Um estudo recente da Robert Half, que entrevistou 774 profissionais no Brasil, revelou que a maioria dos recrutadores (58%) já descartou candidatos por inconsistências em seus currículos. As distorções mais frequentes incluem o exagero de habilidades técnicas, a inflação da experiência profissional, a superestimação da proficiência em idiomas, a maquiagem dos motivos de saída de empregos anteriores e a inflação de conquistas. Embora 74% dos profissionais afirmem agir com transparência, 15% admitem ter feito ajustes em seus currículos e outros 10% consideraram a possibilidade, impulsionados pela pressão do mercado competitivo e pela urgência de recolocação.

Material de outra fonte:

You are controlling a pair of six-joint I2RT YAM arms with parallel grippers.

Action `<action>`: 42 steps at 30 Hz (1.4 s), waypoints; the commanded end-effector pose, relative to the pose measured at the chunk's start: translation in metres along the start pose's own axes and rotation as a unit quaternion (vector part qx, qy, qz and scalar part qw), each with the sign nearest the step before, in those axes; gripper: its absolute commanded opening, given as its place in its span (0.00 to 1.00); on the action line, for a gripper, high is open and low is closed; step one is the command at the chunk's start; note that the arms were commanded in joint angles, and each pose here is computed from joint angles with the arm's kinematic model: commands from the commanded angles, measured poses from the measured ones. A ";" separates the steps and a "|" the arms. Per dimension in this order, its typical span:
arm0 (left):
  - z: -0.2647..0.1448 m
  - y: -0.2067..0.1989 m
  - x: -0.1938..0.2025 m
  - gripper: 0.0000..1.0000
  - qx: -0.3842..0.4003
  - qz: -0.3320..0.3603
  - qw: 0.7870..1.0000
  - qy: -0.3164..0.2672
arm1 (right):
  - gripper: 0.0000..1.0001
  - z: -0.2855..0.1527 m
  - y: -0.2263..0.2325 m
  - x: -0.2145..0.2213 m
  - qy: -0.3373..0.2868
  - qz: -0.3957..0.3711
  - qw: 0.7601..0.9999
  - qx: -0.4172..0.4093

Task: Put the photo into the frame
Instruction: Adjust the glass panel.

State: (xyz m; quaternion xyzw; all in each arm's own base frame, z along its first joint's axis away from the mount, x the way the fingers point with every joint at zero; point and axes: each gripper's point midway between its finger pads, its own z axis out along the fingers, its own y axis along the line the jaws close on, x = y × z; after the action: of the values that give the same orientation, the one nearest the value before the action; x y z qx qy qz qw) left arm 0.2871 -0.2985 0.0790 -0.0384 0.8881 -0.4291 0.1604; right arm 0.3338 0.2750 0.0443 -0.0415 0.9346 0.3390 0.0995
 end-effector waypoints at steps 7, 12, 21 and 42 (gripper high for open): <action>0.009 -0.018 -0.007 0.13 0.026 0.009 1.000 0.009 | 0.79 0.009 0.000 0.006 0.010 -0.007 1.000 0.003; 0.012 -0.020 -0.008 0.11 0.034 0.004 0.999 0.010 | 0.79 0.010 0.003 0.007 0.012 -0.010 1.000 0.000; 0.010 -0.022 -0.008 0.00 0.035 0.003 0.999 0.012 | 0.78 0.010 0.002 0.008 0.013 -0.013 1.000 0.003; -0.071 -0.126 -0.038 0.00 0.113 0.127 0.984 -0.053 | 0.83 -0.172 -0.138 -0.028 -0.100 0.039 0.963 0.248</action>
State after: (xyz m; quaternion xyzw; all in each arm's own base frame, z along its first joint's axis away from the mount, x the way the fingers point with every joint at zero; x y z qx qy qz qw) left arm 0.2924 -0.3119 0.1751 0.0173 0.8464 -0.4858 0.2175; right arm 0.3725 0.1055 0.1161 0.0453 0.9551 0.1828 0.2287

O levantamento também aborda a crescente utilização de inteligência artificial na elaboração de currículos. Recrutadores conseguem identificar o uso excessivo de IA por meio de respostas mecânicas, inconsistências entre o currículo e a fala do candidato, dificuldade em sustentar respostas espontâneas e falta de profundidade. Marcela Esteves, diretora da Robert Half, alerta que a IA deve ser uma ferramenta de apoio e não substituir a experiência real do candidato, pois o distanciamento da realidade pode prejudicar a reputação do profissional.